Please write out the entire listing below exactly, excluding its pictures.

Data below below:

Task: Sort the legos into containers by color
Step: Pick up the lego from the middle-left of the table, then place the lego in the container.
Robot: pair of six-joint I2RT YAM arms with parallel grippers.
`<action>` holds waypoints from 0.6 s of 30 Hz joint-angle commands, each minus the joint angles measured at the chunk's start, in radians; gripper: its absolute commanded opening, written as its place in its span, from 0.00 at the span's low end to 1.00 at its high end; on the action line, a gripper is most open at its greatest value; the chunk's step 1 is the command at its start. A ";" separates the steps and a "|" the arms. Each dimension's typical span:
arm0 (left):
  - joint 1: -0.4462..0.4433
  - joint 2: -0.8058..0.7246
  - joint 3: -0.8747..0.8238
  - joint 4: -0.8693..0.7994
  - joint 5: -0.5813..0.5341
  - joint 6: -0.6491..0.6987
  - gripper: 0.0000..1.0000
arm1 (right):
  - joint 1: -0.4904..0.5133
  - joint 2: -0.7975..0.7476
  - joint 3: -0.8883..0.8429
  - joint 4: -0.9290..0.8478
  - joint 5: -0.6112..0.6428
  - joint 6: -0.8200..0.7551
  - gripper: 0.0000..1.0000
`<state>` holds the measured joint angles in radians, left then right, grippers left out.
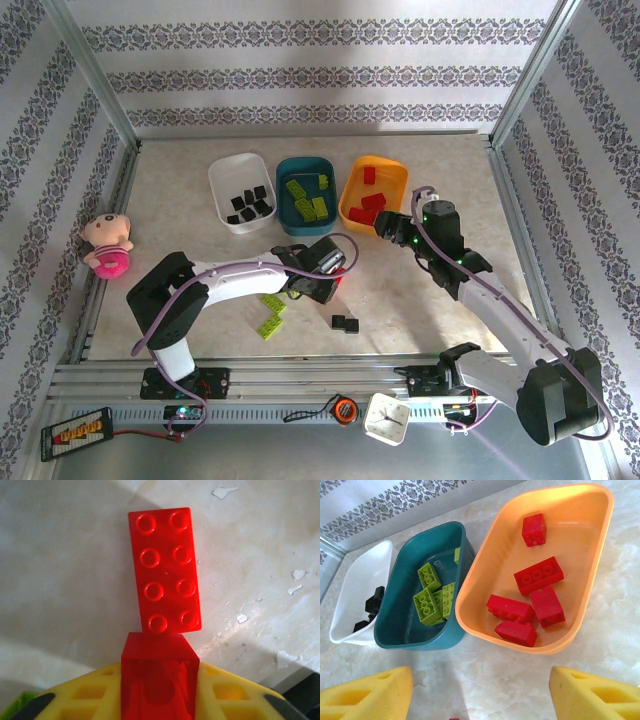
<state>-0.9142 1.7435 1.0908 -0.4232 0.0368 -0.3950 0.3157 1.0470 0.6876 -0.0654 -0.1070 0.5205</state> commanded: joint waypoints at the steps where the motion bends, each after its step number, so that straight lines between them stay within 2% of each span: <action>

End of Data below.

**Reply**
Task: Sort the legos into containers by color
Step: Pick up the lego from the middle-left of the table, then place the lego in the container.
Robot: pair of six-joint I2RT YAM arms with parallel grippers.
`<action>` holds waypoints from 0.6 s of 30 Hz joint-angle commands, each minus the joint angles measured at the chunk's start, in radians; gripper: its absolute commanded opening, written as its place in its span, from 0.00 at the span's low end to 1.00 at its high end; on the action line, a gripper is most open at its greatest value; the chunk's step 1 is the command at its start. A ";" separates the steps and a "|" the arms. Each dimension's typical span:
arm0 (left):
  - joint 1: -0.4462..0.4433
  - joint 2: -0.8058..0.7246
  - joint 3: -0.8747..0.8238
  - joint 4: -0.8693..0.7994
  - joint 5: -0.5813..0.5341
  - joint 6: -0.6491..0.6987
  - gripper: 0.0000..1.0000
arm1 (right):
  - joint 1: -0.4904..0.5133
  - joint 2: -0.7975..0.7476
  - joint 3: -0.8883..0.8429
  - joint 4: -0.9290..0.8478
  - joint 5: -0.6112..0.6428
  - joint 6: -0.8200..0.7551
  - gripper: 0.0000..1.0000
`<state>` holds the measured joint angles in radians, left then right, grippers left out.
<state>-0.9142 1.7435 1.0908 -0.4232 0.0368 -0.3950 0.3157 1.0470 0.6876 -0.0654 -0.1070 0.5205</state> commanded: joint waypoints at the steps where the motion bends, each after its step number, so that straight lines between them stay within 2% of each span: <action>

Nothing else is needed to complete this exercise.